Due to the scale at which CRAN checks packages, there is basically no latitude for a test that’s “just flaky”, i.e. sometimes fails for incidental reasons. CRAN does not process your package’s test results the way you do, where you can inspect each failure and exercise some human judgment about how concerning it is.

It’s probably a good idea to eliminate flaky tests, just for your own sake! But if you have valuable, well-written tests that are prone to occasional nuisance failure, definitely put skip_on_cran() at the start.

The classic example is any test that accesses a website or web API. Given that any web resource in the world will experience occasional downtime, it’s best to not let such tests run on CRAN. The CRAN Repository Policy says:

Packages which use Internet resources should fail gracefully with an informative message if the resource is not available or has changed (and not give a check warning nor error).
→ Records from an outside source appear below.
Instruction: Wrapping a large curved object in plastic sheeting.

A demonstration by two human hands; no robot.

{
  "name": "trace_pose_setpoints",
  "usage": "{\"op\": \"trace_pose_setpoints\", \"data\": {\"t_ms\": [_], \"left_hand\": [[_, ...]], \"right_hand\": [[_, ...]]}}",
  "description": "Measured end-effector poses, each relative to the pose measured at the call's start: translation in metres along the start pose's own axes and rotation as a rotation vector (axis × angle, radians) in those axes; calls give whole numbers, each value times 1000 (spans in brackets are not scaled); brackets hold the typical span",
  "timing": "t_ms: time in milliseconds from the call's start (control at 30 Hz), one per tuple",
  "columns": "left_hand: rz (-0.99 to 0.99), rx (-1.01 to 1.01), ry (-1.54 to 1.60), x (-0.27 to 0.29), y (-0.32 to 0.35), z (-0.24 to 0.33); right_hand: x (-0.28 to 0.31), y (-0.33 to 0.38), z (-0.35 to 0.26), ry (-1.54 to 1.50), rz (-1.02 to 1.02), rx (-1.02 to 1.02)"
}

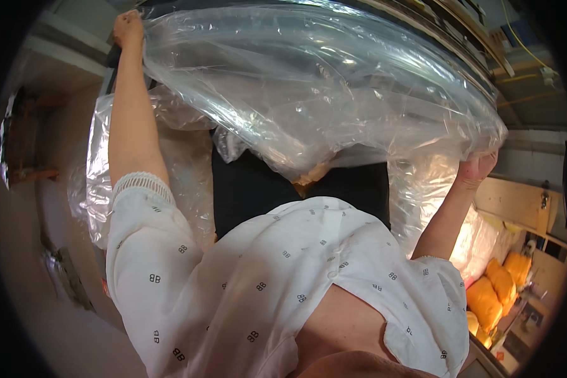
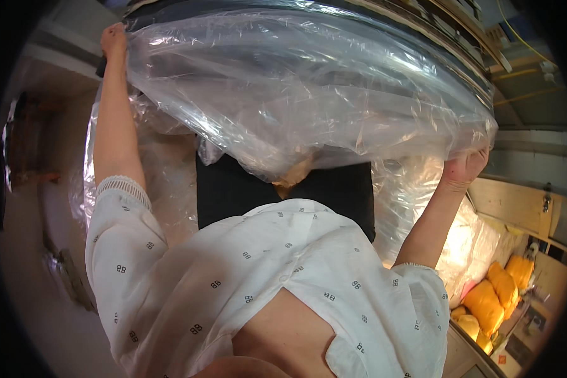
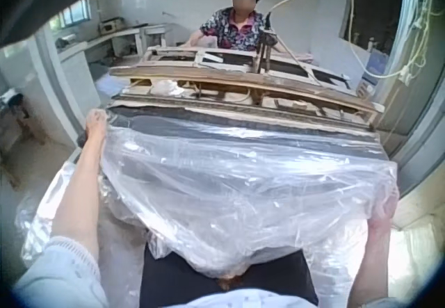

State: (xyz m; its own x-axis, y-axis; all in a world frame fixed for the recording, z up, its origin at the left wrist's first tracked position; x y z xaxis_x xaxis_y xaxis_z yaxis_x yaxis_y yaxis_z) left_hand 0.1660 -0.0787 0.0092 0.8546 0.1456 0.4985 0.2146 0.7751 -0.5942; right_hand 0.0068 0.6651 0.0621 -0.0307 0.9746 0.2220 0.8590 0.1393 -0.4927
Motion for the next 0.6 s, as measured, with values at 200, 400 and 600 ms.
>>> {"op": "trace_pose_setpoints", "data": {"t_ms": [200,400,600], "left_hand": [[9,171,247,-5,33,59],[96,68,123,5,3,2],[74,100,69,-1,26,55]], "right_hand": [[4,73,15,491,-348,-321],[-148,163,-32,-3,-1231,-617],[-245,195,61,92,-1096,-350]]}}
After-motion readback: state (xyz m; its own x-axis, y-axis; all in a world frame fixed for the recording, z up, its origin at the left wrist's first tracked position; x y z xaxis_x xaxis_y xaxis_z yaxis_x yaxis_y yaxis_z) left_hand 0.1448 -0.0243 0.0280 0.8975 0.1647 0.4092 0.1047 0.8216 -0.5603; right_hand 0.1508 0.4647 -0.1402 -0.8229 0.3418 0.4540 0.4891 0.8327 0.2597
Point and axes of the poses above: each hand's wrist, its own y-axis away from the middle knuckle, its own x-axis out of the back of the hand, z = x × y, the point moved 1 cm from there along -y, towards the middle knuckle, and after that the axes turned 1 degree about y, right-handed, at the moved point
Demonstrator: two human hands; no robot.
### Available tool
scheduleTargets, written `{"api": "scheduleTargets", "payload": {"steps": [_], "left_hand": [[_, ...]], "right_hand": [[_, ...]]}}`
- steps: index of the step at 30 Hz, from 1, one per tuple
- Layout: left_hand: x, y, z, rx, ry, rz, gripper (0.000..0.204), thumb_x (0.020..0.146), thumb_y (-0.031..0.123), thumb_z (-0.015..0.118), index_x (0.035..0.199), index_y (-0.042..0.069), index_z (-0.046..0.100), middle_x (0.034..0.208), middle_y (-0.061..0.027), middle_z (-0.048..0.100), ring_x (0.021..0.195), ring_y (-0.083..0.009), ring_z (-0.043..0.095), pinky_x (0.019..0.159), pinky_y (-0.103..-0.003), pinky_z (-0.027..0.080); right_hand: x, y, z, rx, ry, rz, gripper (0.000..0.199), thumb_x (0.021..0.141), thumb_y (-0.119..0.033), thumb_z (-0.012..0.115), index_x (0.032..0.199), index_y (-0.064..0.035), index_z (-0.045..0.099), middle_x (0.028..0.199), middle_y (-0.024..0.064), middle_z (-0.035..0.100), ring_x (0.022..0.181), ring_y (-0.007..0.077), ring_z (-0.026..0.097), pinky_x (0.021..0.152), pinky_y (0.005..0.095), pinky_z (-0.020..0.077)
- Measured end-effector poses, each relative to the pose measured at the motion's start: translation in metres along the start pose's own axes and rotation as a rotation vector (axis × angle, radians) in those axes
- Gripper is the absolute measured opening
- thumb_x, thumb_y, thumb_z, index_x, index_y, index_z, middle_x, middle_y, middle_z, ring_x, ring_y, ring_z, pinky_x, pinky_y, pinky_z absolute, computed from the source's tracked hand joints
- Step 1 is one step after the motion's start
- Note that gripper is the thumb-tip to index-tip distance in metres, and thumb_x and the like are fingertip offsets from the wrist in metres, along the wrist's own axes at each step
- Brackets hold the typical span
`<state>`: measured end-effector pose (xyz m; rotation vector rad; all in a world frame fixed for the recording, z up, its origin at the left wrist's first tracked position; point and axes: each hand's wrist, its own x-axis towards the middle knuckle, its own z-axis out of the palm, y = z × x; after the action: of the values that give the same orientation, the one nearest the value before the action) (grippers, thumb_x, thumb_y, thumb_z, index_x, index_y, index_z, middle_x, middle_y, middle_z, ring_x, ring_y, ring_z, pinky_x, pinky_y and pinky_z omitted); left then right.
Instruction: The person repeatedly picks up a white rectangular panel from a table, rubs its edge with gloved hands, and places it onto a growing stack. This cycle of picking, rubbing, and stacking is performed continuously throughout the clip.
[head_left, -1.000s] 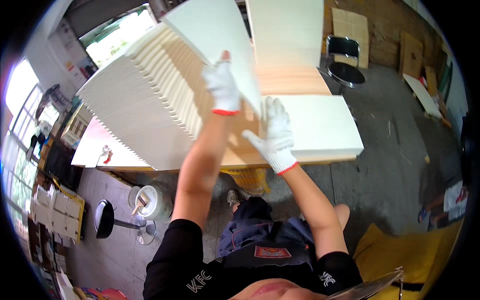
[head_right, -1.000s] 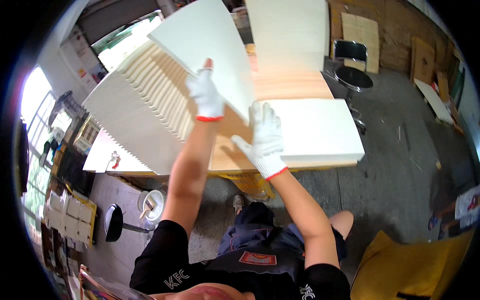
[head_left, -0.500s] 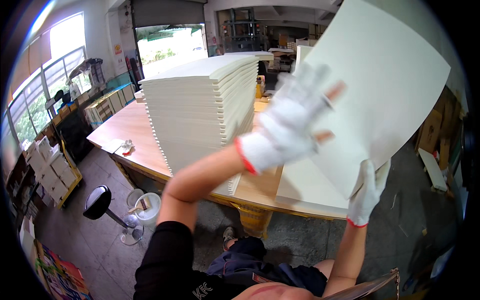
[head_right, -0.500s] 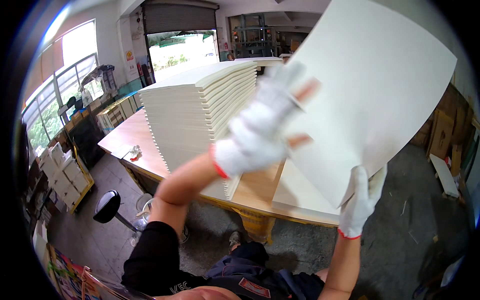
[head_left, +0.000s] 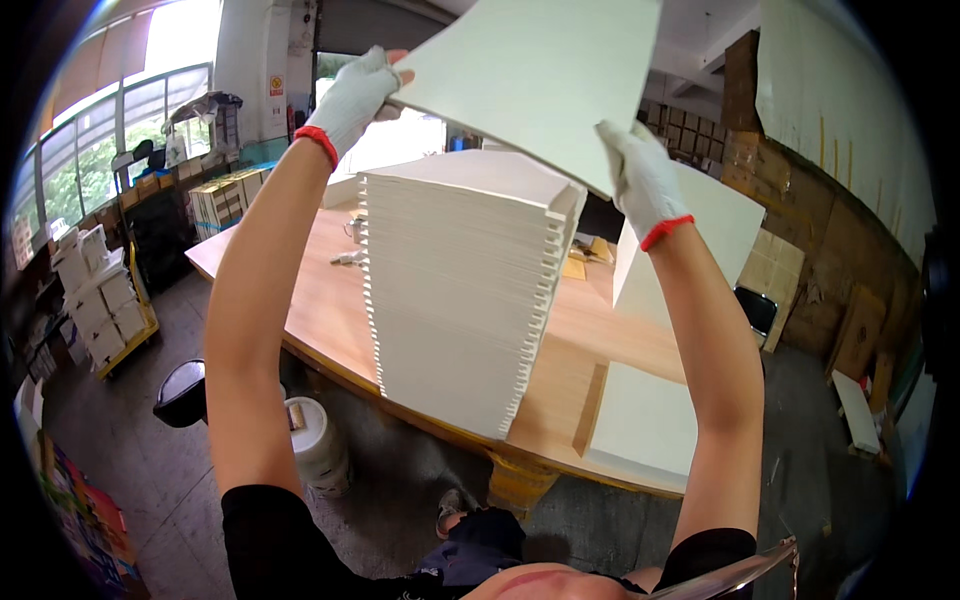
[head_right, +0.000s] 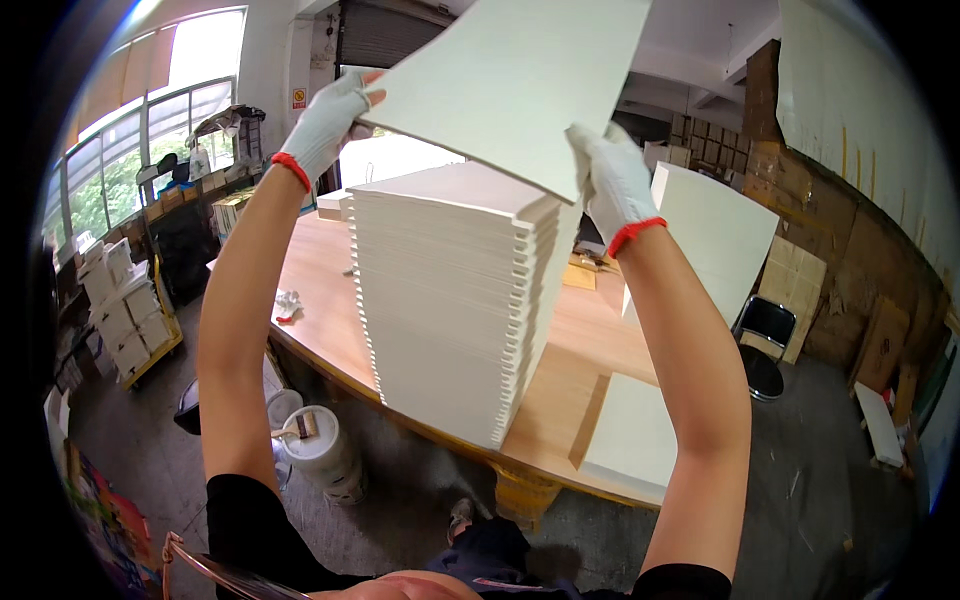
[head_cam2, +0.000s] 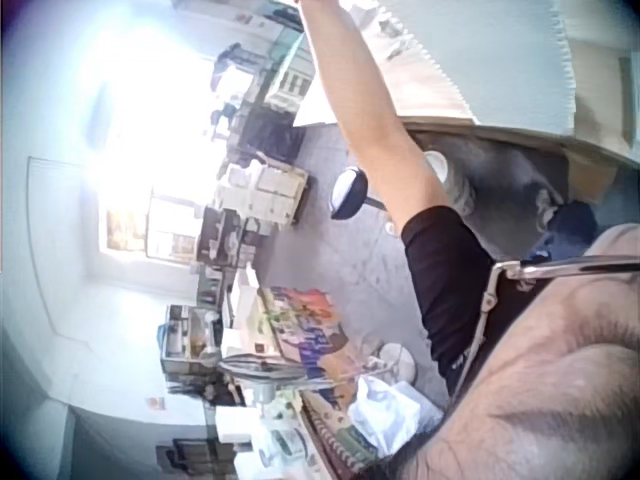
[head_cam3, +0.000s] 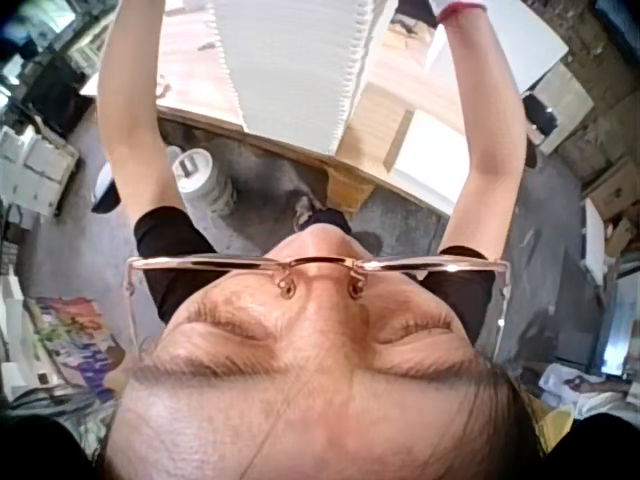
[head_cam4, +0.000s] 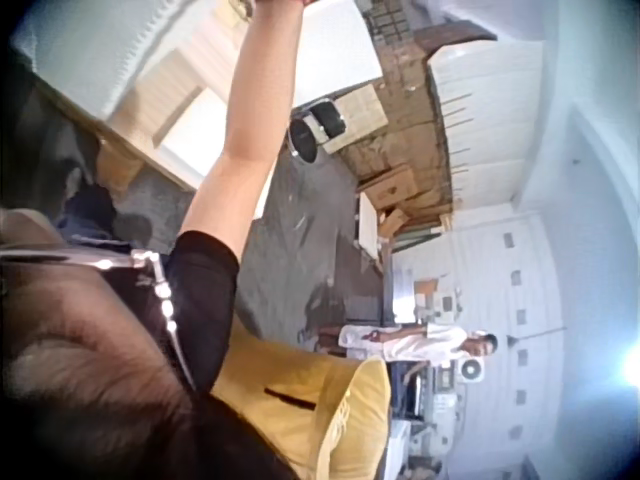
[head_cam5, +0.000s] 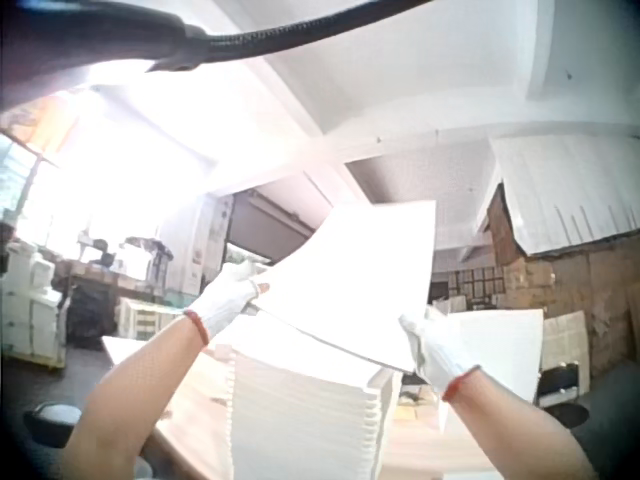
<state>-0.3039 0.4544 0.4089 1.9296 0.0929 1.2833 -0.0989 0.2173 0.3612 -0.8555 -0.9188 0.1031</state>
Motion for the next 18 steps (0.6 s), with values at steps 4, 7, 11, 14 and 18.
{"api": "scheduleTargets", "payload": {"steps": [4,7,11,14,18], "left_hand": [[0.031,-0.047,-0.023,0.732,-0.312,-0.308,0.049,0.097,0.036,0.058,0.139,0.012,0.055,0.086,-0.0059,0.062,0.064,-0.0150,0.057,0.065,-0.030,0.048],[-0.009,-0.068,-0.015,1.222,-0.312,-0.208,0.058,0.091,0.056,0.050,0.133,0.018,0.060,0.126,-0.0080,0.068,0.119,-0.0293,0.061,0.098,-0.039,0.047],[-0.021,-0.054,-0.031,0.908,-0.387,-0.138,0.042,0.092,0.045,0.056,0.116,0.014,0.071,0.108,-0.0078,0.072,0.105,-0.0229,0.066,0.095,-0.036,0.048],[-0.016,-0.056,-0.054,0.704,-0.487,-0.120,0.034,0.090,0.033,0.067,0.113,0.010,0.073,0.103,-0.0065,0.073,0.101,-0.0168,0.065,0.093,-0.031,0.048],[-0.012,-0.068,-0.064,0.463,-0.543,-0.168,0.034,0.085,0.014,0.076,0.116,0.001,0.071,0.100,-0.0059,0.073,0.096,-0.0119,0.065,0.092,-0.026,0.048]], "right_hand": [[0.025,0.039,-0.006,-0.587,-0.160,0.374,0.040,0.091,-0.029,0.073,0.115,0.0020,0.064,0.107,0.0085,0.068,0.095,0.0167,0.062,0.087,0.0302,0.0505],[0.011,0.030,-0.020,-1.067,-0.319,0.397,0.067,0.088,-0.056,0.067,0.127,-0.0018,0.065,0.103,0.0100,0.070,0.095,0.0217,0.062,0.087,0.0313,0.0473],[-0.008,-0.001,-0.029,-1.450,-0.221,0.085,0.063,0.091,-0.062,0.057,0.111,-0.0034,0.068,0.089,0.0112,0.068,0.086,0.0181,0.063,0.080,0.0310,0.0472],[-0.043,-0.013,-0.012,-1.098,-0.383,-0.144,0.056,0.094,-0.057,0.055,0.113,-0.0057,0.068,0.086,0.0081,0.069,0.081,0.0183,0.064,0.077,0.0311,0.0484],[-0.066,-0.023,0.013,-1.272,-0.492,-0.094,0.046,0.093,-0.047,0.059,0.115,-0.0086,0.071,0.087,0.0084,0.071,0.079,0.0185,0.065,0.077,0.0311,0.0501]]}}
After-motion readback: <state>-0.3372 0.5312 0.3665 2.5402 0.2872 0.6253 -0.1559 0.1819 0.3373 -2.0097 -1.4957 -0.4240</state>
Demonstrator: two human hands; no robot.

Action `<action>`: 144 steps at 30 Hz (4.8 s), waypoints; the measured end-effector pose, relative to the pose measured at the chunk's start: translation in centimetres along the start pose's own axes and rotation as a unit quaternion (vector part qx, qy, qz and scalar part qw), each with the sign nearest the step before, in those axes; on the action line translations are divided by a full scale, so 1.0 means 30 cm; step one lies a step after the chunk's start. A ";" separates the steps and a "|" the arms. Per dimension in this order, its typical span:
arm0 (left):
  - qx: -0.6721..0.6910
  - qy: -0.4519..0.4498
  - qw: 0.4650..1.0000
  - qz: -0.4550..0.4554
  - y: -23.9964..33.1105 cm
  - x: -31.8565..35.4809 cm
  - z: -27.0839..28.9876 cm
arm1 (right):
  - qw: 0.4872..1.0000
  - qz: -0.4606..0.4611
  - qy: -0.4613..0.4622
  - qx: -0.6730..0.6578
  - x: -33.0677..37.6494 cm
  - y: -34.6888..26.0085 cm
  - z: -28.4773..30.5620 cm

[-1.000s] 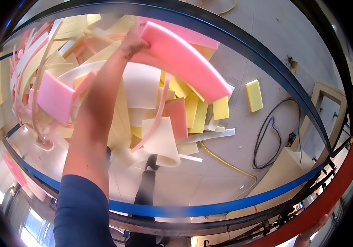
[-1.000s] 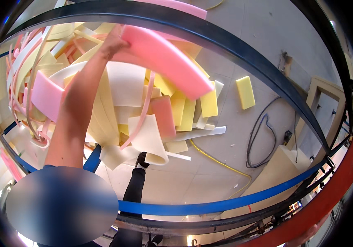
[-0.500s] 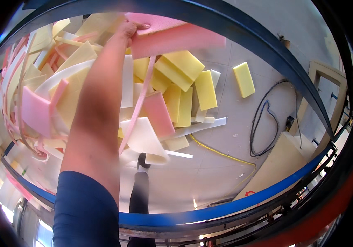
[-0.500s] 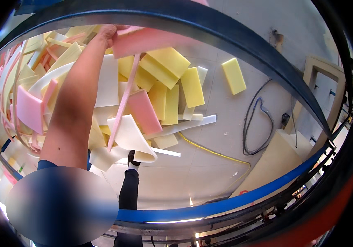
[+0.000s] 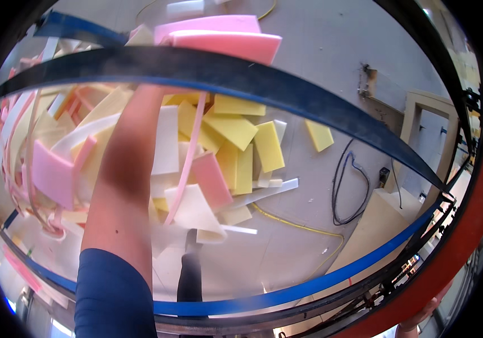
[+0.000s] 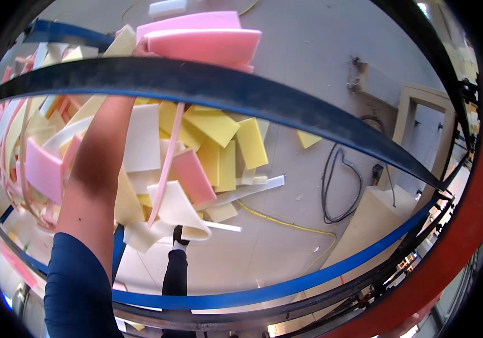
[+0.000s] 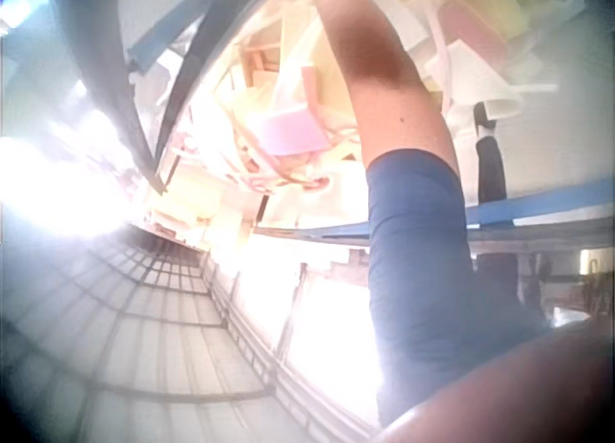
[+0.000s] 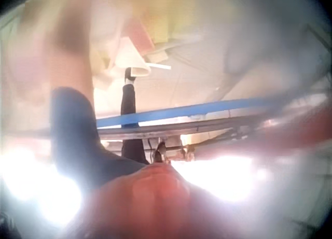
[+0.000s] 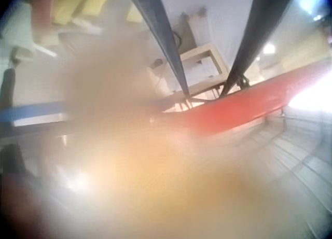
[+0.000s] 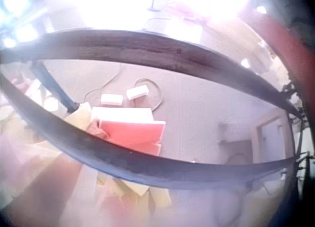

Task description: The person measures and marks pink foam sheets on a cutting table, then uses a straight blade to cut them into smaller rectangular pieces. The cut pieces are stacked and moved to a nearby table, while offcuts are discarded into a bin.

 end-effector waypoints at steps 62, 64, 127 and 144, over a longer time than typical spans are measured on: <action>0.368 -0.438 0.773 0.275 2.488 3.070 -1.823 | 0.580 -0.529 0.353 -0.509 2.123 2.247 0.686; 0.319 -0.444 0.781 0.302 2.436 3.089 -1.846 | 0.695 -0.624 0.306 -0.185 2.192 2.272 0.656; 0.051 -0.460 0.886 -0.035 2.589 2.852 -1.940 | 0.624 -0.492 0.225 -0.564 1.627 1.992 0.564; 0.038 -0.524 0.829 -0.193 2.650 3.154 -2.061 | 0.722 -0.526 0.312 -0.323 1.791 1.987 0.733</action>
Point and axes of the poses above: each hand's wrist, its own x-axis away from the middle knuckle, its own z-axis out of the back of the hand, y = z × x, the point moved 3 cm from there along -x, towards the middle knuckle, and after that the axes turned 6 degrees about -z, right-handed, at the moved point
Often making such a failure “graceful” would run counter to the behaviour you actually want in practice, i.e. you would want your user to get an error if their request fails. This is why it is usually more practical to test such functionality elsewhere.

Recall that snapshot tests, by default, are also skipped on CRAN. You typically use such tests to monitor, e.g., how various informational messages look. Slight changes in message formatting are something you want to be alerted to, but do not indicate a major defect in your package. This is the motivation for the default skip_on_cran() behaviour of snapshot tests.

Finally, flaky tests cause problems for the maintainers of your dependencies. When the packages you depend on are updated, CRAN runs R CMD check on all reverse dependencies, including your package. If your package has flaky tests, your package can be the reason another package does not clear CRAN’s incoming checks and can delay its release.

15.4.2.4 Process and file system hygiene

In Section 14.3.7, we urged you to only write into the session temp directory and to clean up after yourself. This practice makes your test suite much more maintainable and predictable. For packages that are (or aspire to be) on CRAN, this is absolutely required per the CRAN repository policy:

Packages should not write in the user’s home filespace (including clipboards), nor anywhere else on the file system apart from the R session’s temporary directory (or during installation in the location pointed to by TMPDIR: and such usage should be cleaned up)…. Limited exceptions may be allowed in interactive sessions if the package obtains confirmation from the user.

Similarly, you should make an effort to be hygienic with respect to any processes you launch:

Packages should not start external software (such as PDF viewers or browsers) during examples or tests unless that specific instance of the software is explicitly closed afterwards.

Accessing the clipboard is the perfect storm that potentially runs afoul of both of these guidelines, as the clipboard is considered part of the user’s home filespace and, on Linux, can launch an external process (e.g. xsel or xclip). Therefore it is best to turn off any clipboard functionality in your tests (and to ensure that, during authentic usage, your user is clearly opting-in to that).